+++ Input data

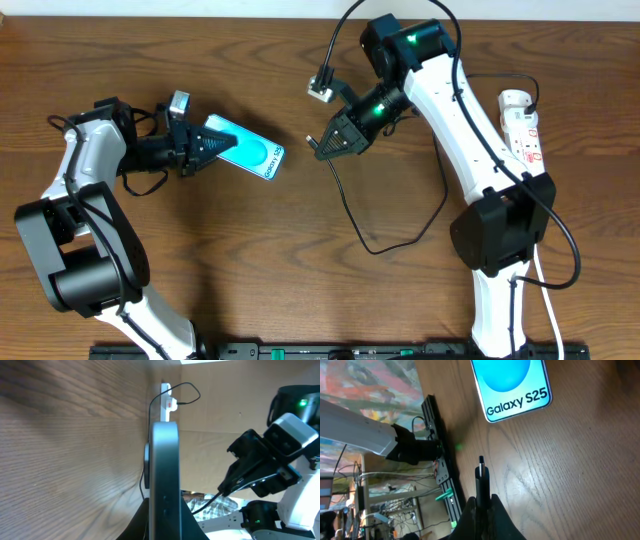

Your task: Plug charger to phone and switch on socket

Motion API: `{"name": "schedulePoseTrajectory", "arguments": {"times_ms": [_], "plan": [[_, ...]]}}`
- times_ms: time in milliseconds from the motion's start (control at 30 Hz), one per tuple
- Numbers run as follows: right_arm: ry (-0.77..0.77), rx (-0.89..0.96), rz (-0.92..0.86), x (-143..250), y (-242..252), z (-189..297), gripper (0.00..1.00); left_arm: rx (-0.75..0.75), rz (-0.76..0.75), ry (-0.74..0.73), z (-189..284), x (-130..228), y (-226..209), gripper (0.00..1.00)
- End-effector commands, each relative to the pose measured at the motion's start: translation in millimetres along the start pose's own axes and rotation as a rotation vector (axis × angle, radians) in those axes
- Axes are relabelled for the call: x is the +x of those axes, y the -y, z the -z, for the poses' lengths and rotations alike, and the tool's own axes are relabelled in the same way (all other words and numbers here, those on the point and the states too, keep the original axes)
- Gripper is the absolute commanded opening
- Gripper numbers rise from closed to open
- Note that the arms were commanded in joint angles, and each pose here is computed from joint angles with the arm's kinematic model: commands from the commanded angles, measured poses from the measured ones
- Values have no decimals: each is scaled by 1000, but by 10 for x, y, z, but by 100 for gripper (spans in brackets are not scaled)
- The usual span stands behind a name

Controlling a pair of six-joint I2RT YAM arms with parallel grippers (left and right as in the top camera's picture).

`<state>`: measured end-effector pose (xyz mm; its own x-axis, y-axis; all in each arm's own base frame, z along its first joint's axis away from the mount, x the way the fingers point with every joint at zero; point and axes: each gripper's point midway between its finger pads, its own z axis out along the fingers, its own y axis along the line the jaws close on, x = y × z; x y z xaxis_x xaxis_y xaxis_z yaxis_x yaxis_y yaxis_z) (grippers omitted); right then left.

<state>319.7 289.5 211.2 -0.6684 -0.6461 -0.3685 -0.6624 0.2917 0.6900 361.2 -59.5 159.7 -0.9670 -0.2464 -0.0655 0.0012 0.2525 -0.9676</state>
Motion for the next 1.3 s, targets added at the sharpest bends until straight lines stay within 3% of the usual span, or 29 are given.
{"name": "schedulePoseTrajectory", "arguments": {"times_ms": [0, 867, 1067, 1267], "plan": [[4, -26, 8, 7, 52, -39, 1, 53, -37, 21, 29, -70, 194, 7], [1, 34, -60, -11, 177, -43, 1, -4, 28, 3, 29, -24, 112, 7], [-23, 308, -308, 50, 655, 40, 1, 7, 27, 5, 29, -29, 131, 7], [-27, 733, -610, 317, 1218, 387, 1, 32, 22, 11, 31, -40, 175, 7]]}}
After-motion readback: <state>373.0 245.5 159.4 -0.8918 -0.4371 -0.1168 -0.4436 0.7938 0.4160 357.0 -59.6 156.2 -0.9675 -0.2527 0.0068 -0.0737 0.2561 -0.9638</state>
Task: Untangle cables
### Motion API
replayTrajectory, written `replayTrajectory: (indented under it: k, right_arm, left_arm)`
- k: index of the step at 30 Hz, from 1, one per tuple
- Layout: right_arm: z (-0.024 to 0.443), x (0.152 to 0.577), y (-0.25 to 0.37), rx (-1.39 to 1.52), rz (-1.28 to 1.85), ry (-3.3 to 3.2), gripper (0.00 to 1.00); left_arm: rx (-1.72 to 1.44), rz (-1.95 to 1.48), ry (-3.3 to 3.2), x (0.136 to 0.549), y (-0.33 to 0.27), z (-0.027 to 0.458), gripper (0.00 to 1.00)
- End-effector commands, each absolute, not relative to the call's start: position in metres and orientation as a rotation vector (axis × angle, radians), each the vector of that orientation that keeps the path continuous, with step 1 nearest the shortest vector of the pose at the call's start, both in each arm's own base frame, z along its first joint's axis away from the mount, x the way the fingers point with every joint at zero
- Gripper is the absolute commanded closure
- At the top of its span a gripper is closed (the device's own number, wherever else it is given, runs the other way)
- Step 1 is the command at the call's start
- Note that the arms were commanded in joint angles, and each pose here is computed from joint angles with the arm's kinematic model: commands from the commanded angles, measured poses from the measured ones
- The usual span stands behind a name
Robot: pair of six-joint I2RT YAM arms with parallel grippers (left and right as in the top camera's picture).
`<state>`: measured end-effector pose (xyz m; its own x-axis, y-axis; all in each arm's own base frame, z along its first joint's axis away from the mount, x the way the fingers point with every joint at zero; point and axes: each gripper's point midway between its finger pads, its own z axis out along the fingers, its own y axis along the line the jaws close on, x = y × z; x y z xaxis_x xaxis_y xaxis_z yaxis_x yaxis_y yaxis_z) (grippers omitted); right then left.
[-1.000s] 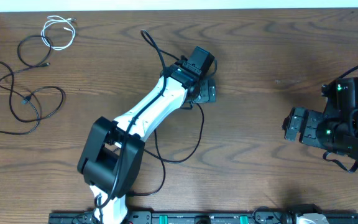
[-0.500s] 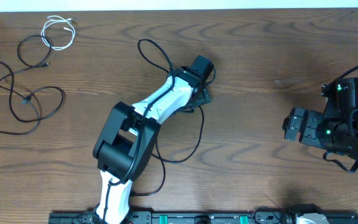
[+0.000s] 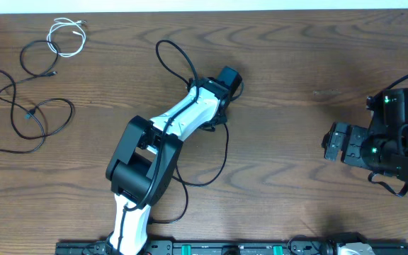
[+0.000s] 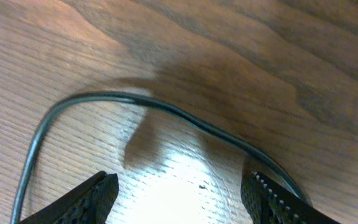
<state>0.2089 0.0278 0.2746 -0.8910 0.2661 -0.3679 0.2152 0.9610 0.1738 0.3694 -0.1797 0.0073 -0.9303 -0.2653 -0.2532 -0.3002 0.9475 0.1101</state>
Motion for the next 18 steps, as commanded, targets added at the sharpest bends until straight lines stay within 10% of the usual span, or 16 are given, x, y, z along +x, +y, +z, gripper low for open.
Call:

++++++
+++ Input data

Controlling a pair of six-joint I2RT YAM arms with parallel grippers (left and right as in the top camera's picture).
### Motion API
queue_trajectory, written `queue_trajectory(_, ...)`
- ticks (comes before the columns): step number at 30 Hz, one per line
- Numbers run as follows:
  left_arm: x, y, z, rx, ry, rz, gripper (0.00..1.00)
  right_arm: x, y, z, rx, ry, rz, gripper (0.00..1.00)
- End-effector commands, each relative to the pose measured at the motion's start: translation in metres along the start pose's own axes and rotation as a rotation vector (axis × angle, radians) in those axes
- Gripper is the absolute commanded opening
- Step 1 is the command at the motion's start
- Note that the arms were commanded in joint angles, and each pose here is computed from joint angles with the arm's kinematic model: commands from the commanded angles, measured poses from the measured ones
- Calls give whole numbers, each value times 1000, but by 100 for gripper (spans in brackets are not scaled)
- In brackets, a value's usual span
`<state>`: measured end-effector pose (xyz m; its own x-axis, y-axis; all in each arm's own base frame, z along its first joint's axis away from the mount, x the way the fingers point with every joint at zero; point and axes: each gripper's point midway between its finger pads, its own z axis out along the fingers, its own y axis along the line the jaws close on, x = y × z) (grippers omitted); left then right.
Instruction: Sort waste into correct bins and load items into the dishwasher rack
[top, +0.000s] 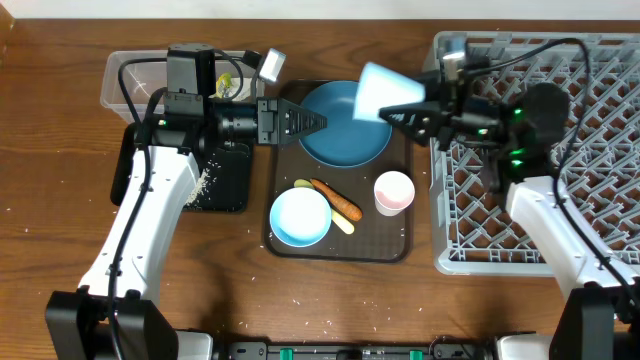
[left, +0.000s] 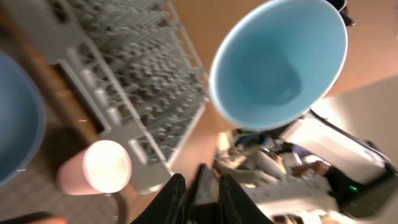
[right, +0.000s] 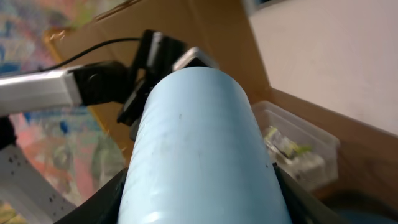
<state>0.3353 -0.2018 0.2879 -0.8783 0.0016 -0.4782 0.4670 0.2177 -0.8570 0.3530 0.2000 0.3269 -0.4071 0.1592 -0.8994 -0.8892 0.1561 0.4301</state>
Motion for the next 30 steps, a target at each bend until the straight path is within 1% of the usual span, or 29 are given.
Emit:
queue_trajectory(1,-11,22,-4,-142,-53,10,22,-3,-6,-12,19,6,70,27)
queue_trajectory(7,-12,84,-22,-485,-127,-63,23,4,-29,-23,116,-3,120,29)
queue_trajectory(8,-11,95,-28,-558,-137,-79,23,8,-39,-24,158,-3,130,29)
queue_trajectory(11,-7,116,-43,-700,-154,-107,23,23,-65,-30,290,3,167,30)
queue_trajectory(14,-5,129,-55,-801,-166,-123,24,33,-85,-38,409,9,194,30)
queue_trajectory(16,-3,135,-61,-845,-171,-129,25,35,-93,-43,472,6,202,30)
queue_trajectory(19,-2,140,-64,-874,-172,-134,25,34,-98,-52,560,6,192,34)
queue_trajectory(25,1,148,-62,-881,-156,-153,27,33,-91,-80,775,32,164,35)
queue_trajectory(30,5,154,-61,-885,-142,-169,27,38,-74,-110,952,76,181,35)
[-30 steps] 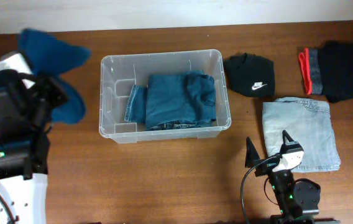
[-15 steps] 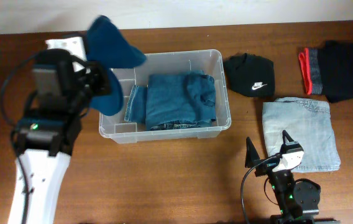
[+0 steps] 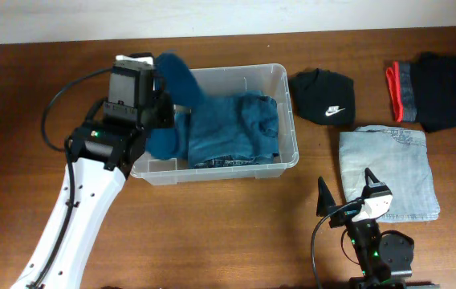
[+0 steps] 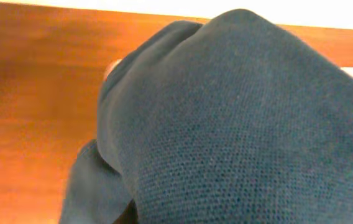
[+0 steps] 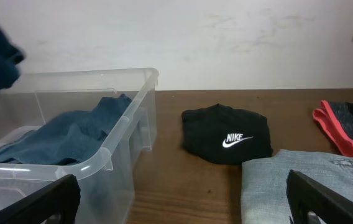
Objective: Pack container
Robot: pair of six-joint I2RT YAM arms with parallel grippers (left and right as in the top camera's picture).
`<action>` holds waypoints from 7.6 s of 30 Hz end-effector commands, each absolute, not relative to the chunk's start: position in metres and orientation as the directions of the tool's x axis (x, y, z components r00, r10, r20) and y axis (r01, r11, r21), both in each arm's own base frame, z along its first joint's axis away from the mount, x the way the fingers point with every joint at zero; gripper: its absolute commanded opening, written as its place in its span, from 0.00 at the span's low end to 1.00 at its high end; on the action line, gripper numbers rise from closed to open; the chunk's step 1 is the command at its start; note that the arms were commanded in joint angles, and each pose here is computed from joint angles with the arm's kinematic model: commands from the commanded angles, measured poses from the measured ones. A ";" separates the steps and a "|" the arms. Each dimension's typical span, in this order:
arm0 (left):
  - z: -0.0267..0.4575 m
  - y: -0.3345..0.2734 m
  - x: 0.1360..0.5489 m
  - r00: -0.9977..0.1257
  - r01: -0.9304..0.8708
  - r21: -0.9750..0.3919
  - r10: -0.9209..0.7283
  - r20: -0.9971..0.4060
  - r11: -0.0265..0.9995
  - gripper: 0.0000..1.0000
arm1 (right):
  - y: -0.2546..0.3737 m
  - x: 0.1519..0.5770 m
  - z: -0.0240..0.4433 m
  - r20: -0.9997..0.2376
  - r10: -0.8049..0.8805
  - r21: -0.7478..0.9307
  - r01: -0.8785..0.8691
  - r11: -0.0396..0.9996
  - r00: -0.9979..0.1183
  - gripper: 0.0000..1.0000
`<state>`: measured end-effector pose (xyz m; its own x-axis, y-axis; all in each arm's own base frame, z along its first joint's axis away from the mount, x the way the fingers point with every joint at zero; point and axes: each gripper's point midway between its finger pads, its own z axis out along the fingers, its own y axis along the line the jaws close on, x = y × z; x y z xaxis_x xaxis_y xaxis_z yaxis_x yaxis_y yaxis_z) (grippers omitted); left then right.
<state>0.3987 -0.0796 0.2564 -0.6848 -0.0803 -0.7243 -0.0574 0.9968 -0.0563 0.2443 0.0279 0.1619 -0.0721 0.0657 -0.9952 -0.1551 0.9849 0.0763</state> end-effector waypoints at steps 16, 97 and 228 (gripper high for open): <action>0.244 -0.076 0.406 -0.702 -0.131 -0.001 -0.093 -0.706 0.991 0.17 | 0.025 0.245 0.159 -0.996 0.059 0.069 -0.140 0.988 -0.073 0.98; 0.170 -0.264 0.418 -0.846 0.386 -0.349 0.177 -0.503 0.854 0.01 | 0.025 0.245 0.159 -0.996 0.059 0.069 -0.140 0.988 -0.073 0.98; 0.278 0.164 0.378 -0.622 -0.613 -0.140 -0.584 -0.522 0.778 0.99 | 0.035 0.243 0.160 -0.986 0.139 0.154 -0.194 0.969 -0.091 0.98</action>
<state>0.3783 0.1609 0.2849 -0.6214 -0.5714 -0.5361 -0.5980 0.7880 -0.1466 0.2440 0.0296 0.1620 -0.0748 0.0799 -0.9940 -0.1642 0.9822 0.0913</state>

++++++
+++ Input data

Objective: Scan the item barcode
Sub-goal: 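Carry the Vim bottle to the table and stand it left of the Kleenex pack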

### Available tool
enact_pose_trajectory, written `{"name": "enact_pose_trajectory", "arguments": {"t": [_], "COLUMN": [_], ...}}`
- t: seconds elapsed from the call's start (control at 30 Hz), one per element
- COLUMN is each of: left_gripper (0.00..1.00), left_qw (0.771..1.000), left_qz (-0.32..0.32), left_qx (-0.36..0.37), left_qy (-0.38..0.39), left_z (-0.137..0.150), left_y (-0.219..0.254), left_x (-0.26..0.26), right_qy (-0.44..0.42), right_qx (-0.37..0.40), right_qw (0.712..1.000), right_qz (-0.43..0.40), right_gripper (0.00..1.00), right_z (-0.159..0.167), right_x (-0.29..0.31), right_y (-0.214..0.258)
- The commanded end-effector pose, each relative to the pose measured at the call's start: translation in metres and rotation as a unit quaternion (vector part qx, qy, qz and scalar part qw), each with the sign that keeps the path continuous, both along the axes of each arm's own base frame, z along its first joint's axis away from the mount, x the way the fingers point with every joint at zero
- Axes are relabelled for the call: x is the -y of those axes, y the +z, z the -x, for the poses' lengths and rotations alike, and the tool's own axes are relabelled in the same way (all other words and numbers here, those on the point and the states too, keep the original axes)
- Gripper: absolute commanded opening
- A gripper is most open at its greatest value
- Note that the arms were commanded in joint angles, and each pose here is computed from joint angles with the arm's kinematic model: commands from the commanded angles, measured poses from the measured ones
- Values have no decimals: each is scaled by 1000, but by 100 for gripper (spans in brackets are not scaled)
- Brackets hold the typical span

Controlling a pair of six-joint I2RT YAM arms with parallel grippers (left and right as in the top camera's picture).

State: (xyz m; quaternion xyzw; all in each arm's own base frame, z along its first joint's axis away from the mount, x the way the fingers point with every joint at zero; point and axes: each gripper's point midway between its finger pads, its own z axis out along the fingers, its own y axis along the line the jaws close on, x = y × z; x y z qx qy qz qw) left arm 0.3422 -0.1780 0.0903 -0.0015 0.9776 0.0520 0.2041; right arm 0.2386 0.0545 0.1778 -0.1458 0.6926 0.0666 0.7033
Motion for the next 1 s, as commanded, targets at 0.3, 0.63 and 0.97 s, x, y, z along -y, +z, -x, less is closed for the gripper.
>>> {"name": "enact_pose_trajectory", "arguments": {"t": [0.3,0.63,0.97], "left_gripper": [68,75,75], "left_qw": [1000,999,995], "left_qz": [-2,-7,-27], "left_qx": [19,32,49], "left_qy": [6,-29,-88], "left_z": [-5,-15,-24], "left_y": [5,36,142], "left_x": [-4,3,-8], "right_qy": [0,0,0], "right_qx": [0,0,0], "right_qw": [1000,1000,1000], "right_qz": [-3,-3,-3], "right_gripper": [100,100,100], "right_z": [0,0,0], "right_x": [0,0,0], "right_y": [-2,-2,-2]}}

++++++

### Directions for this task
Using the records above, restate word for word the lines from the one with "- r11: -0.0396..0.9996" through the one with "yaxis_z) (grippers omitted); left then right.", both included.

### Result of this exercise
  - r11: -0.0396..0.9996
  - r00: -0.9979..0.1183
  - gripper: 0.0000..1.0000
`<state>`: measured end-effector pose (xyz m; its own x-axis, y-axis; all in each arm's own base frame, z along its first joint's axis away from the mount, x the way the fingers point with every joint at zero; point and axes: each gripper's point midway between its finger pads, its own z axis out along the fingers, its own y axis along the line the jaws close on, x = y × z; x y z xaxis_x xaxis_y xaxis_z yaxis_x yaxis_y yaxis_z) (grippers omitted); left then right.

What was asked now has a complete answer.